Will R properly recognize all the cores on a multi-CPU Windows 10 Pro 64-bit machine? R是否可以正确识别多CPU Windows 10 Pro 64位计算机上的所有内核? We are designing a parallel computing system with Intel CPUs, using two CPUs on one mainboard. 我们正在设计一个带有Intel CPU的并行计算系统,在一块主板上使用两个CPU。 There will be a total of 32 cores between the 2 CPUs (8 physical cores per CPU, up to 16 logical cores per CPU). 2个CPU之间总共有32个内核(每个CPU 8个物理内核,每个CPU最多16个逻辑内核)。

Before we spend the money, I want some confirmation that my R code will recognize and access all (or nearly all) the cores (usually, I put all but 1 into a cluster). 在花钱之前,我想先确认一下我的R代码将识别并访问所有(或几乎所有)内核(通常,我将除1之外的所有内核放入群集中)。 I am using R doParallel and foreach packages successfully on a Win 10 Pro 64-bit workstation with a single 4-core CPU with 8 logical cores. 我正在带有单个8核CPU的4核CPU的Win 10 Pro 64位工作站上成功使用R doParallel和foreach软件包。 I can run my R code and request 7 cores with no trouble. 我可以运行我的R代码并毫无问题地请求7个内核。
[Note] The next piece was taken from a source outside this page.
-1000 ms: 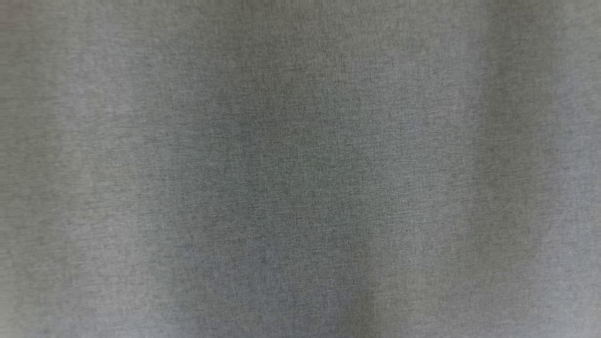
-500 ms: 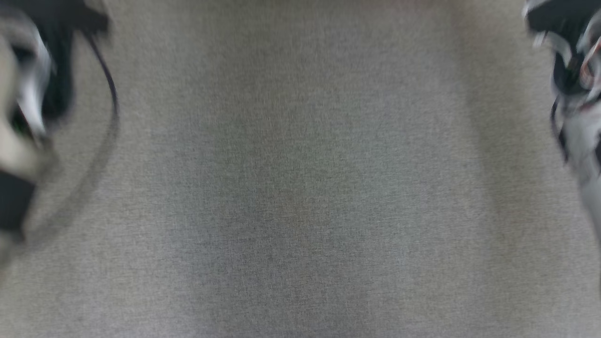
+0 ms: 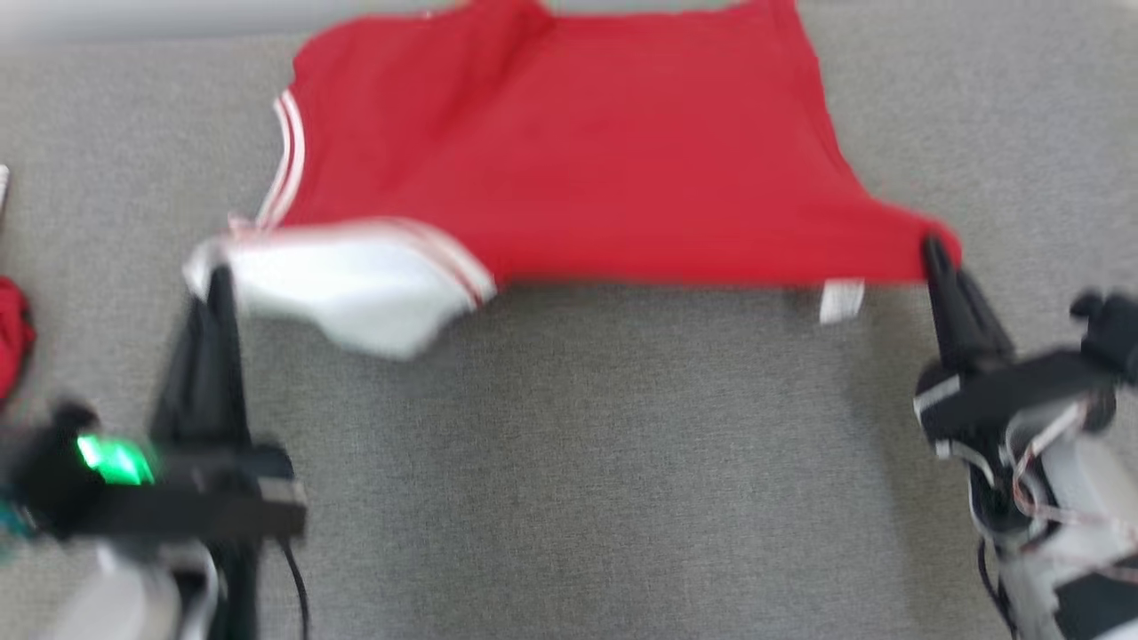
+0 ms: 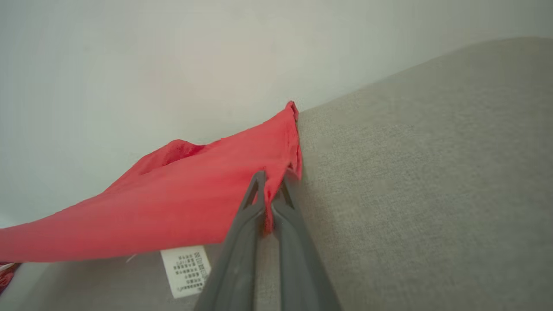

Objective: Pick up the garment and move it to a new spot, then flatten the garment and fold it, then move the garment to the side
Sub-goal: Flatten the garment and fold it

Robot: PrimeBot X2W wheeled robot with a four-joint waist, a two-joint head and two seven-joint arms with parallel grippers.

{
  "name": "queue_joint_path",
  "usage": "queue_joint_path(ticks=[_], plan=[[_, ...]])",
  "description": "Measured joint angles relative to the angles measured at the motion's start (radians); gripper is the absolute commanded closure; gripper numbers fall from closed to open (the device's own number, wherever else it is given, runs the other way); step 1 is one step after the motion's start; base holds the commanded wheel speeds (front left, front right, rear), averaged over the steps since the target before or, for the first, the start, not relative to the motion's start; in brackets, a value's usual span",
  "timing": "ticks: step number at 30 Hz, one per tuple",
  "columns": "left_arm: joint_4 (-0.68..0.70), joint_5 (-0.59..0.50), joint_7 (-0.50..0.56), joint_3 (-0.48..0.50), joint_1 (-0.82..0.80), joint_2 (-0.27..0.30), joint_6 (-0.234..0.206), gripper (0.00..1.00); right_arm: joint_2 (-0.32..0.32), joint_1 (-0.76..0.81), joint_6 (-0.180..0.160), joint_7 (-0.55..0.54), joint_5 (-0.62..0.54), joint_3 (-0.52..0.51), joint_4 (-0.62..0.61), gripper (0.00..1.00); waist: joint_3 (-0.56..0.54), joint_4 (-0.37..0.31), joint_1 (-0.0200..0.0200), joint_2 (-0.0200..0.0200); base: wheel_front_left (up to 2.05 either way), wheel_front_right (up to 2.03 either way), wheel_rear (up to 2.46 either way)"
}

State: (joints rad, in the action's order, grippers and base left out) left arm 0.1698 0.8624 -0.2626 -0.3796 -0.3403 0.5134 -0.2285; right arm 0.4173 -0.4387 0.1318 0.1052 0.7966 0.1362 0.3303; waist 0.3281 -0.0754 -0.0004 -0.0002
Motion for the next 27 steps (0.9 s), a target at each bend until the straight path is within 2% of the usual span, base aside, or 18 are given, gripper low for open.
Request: queue_joint_path(ticks=[5, 10, 14, 20, 27], plan=[[0.011, -0.014, 0.000, 0.046, 0.202, -0.075, 0.010, 1.00, -0.056, 0.154, 0.000, -0.021, -0.018, -0.072, -0.034, 1.00, -0.041, 0.001, 0.0000, 0.0000, 0.00, 0.00, 0.00], [-0.007, -0.018, 0.000, 0.078, 0.341, -0.154, 0.051, 1.00, -0.092, 0.300, 0.000, -0.061, -0.069, -0.125, -0.057, 1.00, -0.077, 0.010, 0.0001, 0.0000, 0.00, 0.00, 0.00], [-0.034, -0.024, 0.000, 0.078, 0.420, -0.194, 0.077, 1.00, -0.127, 0.389, 0.000, -0.095, -0.110, -0.179, -0.090, 1.00, -0.106, 0.017, 0.0002, 0.0001, 0.00, 0.00, 0.00], [-0.057, -0.033, 0.000, 0.057, 0.483, -0.212, 0.107, 1.00, -0.178, 0.492, 0.000, -0.144, -0.158, -0.264, -0.155, 1.00, -0.128, 0.029, 0.0002, 0.0001, 0.00, 0.00, 0.00], [-0.067, -0.053, 0.013, 0.050, 0.418, -0.194, 0.134, 1.00, -0.221, 0.477, 0.000, -0.195, -0.175, -0.294, -0.203, 1.00, -0.135, 0.021, 0.0004, 0.0002, 0.00, 0.00, 0.00]])
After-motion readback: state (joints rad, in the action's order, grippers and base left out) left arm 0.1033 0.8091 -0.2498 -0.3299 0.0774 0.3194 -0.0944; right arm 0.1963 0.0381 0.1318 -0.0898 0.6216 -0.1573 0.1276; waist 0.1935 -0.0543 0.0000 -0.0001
You should be able to use all of your cores in R. R successfully recognizes all available cores on both my laptop and my data science server. 您应该能够使用R中的所有内核。R成功地识别了我的笔记本电脑和数据科学服务器上的所有可用内核。

Once you have access to one of the computers you want to use, you can find out how many cores R recognizes with the detectCores() function from the parallel package. 一旦可以访问要使用的计算机之一,就可以从parallel程序包中找到R通过detectCores()函数可以识别多少个内核。

library(parallel)
detectCores()

Taking a step back, you might want to reconsider the architecture of your system. 退后一步,您可能需要重新考虑系统的体系结构。 If you have to run something so intense that it requires a battalion of multithreaded machines, you might want to think about rewriting your code to be more efficient or possibly integrate Rcpp or move to a different language. 如果您必须运行非常激烈的程序以至于需要一个多线程计算机营,那么您可能要考虑重写代码以提高效率,或者可能集成Rcpp或使用其他语言。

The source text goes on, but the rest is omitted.